The remainder of October will likely see readings mainly above normal. Cooler air will move into the region Friday or Saturday during the first week of November. The coolest period now appears likely to be the second week of November. Afterward, a prolonged return to above and occasionally much above normal temperatures could return. However, uncertainty about the second half of November has increased in recent days. Nevertheless, the base case remains a warmer than normal November.

The ENSO Region 1+2 anomaly was -0.2°C and the Region 3.4 anomaly was +0.8°C for the week centered around October 16. For the past six weeks, the ENSO Region 1+2 anomaly has averaged -0.82°C and the ENSO Region 3.4 anomaly has averaged +0.28°C. A neutral ENSO is currently the base case for Winter 2019-20.

Since 1981, approximately one out of every seven December cases involved a neutral ENSO. In general, a neutral ENSO in which Region 1+2 had a cold anomaly and Region 3.4 had a warm anomaly (as has been the case in the 6 week moving average) saw a warmer than normal December. Such neutral ENSO cases accounted for about 27% of all neutral ENSO December cases during the 1981-2018 period. This data does not consider blocking, as it is too soon to be confident about that factor in December. However, the greatest warmth coincided with a negative PDO while the coldest outcome coincided with a strongly positive PDO (+1.00 or above for December). Therefore, the first part of winter could start off milder than normal in the Middle Atlantic and southern New England regions.

The SOI was +1.42 today.

Today, the preliminary Arctic Oscillation (AO) figure was -0.183.

Since 1950, there have been five prior cases when the AO averaged -0.500 or below in both July and August: 1950, 1958, 1960, 1968, and 2015. The average temperature for September through November in New York City was 58.9° (59.6° adjusted). All cases featured a warmer than normal fall. There remains a potential for autumn 2019 to rank among the 30 warmest cases on record. For New York City, that would translate into a September-November mean temperature of at least 58.8°.

On October 26, the MJO was in Phase 3 at an amplitude of 0.842 (RMM). The October 25-adjusted amplitude was 0.841.

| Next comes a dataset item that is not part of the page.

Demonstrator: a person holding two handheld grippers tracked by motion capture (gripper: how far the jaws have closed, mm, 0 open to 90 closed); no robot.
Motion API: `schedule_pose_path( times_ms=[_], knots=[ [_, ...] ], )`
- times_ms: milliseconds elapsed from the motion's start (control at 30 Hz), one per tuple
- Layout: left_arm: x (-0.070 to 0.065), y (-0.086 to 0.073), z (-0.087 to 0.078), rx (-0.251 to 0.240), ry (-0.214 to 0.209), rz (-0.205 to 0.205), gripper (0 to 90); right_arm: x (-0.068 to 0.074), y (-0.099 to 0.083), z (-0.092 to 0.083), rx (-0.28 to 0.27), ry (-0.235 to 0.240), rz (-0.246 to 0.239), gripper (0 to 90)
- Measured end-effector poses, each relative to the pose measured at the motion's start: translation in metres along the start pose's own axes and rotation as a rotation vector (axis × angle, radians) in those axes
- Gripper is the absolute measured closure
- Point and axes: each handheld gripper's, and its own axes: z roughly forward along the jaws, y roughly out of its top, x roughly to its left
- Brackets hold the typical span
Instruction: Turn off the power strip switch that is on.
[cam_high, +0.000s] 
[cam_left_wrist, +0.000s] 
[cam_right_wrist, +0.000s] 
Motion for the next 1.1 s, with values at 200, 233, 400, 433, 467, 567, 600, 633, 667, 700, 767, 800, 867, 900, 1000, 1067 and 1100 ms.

In the two prior cases when the MJO moved into Phase 1 in late September or early October and then remained in Phase 1 for 12 or more consecutive days as occurred this year, the average decline in the 14-day average temperature for the 2-3 weeks that followed the MJO's moving out of Phase 1 was gradual. The current long-duration Phase 1 episode suggests that the second half of October could be warmer than normal. For New York City, an October mean temperature of 58.5°-59.5° (1.6° to 2.6° above normal) would be implied by those earlier long-duration Phase 1 cases. Based on the sensitivity analysis, the estimated October mean temperature is currently near 59.8°.

Since 1974, there were 3 cases that saw the MJO in Phase 2 at an amplitude of 1.500 or above for at least 3 days during the October 15-25 period, as occurred this year: 1990, 2011, and 2015. All three cases featured a warmer than normal November in New York City and readings that were 3° or more above normal during the second half of November.

Based on sensitivity analysis applied to the latest guidance, the implied probability of New York City having a warmer than normal October is currently near 100%.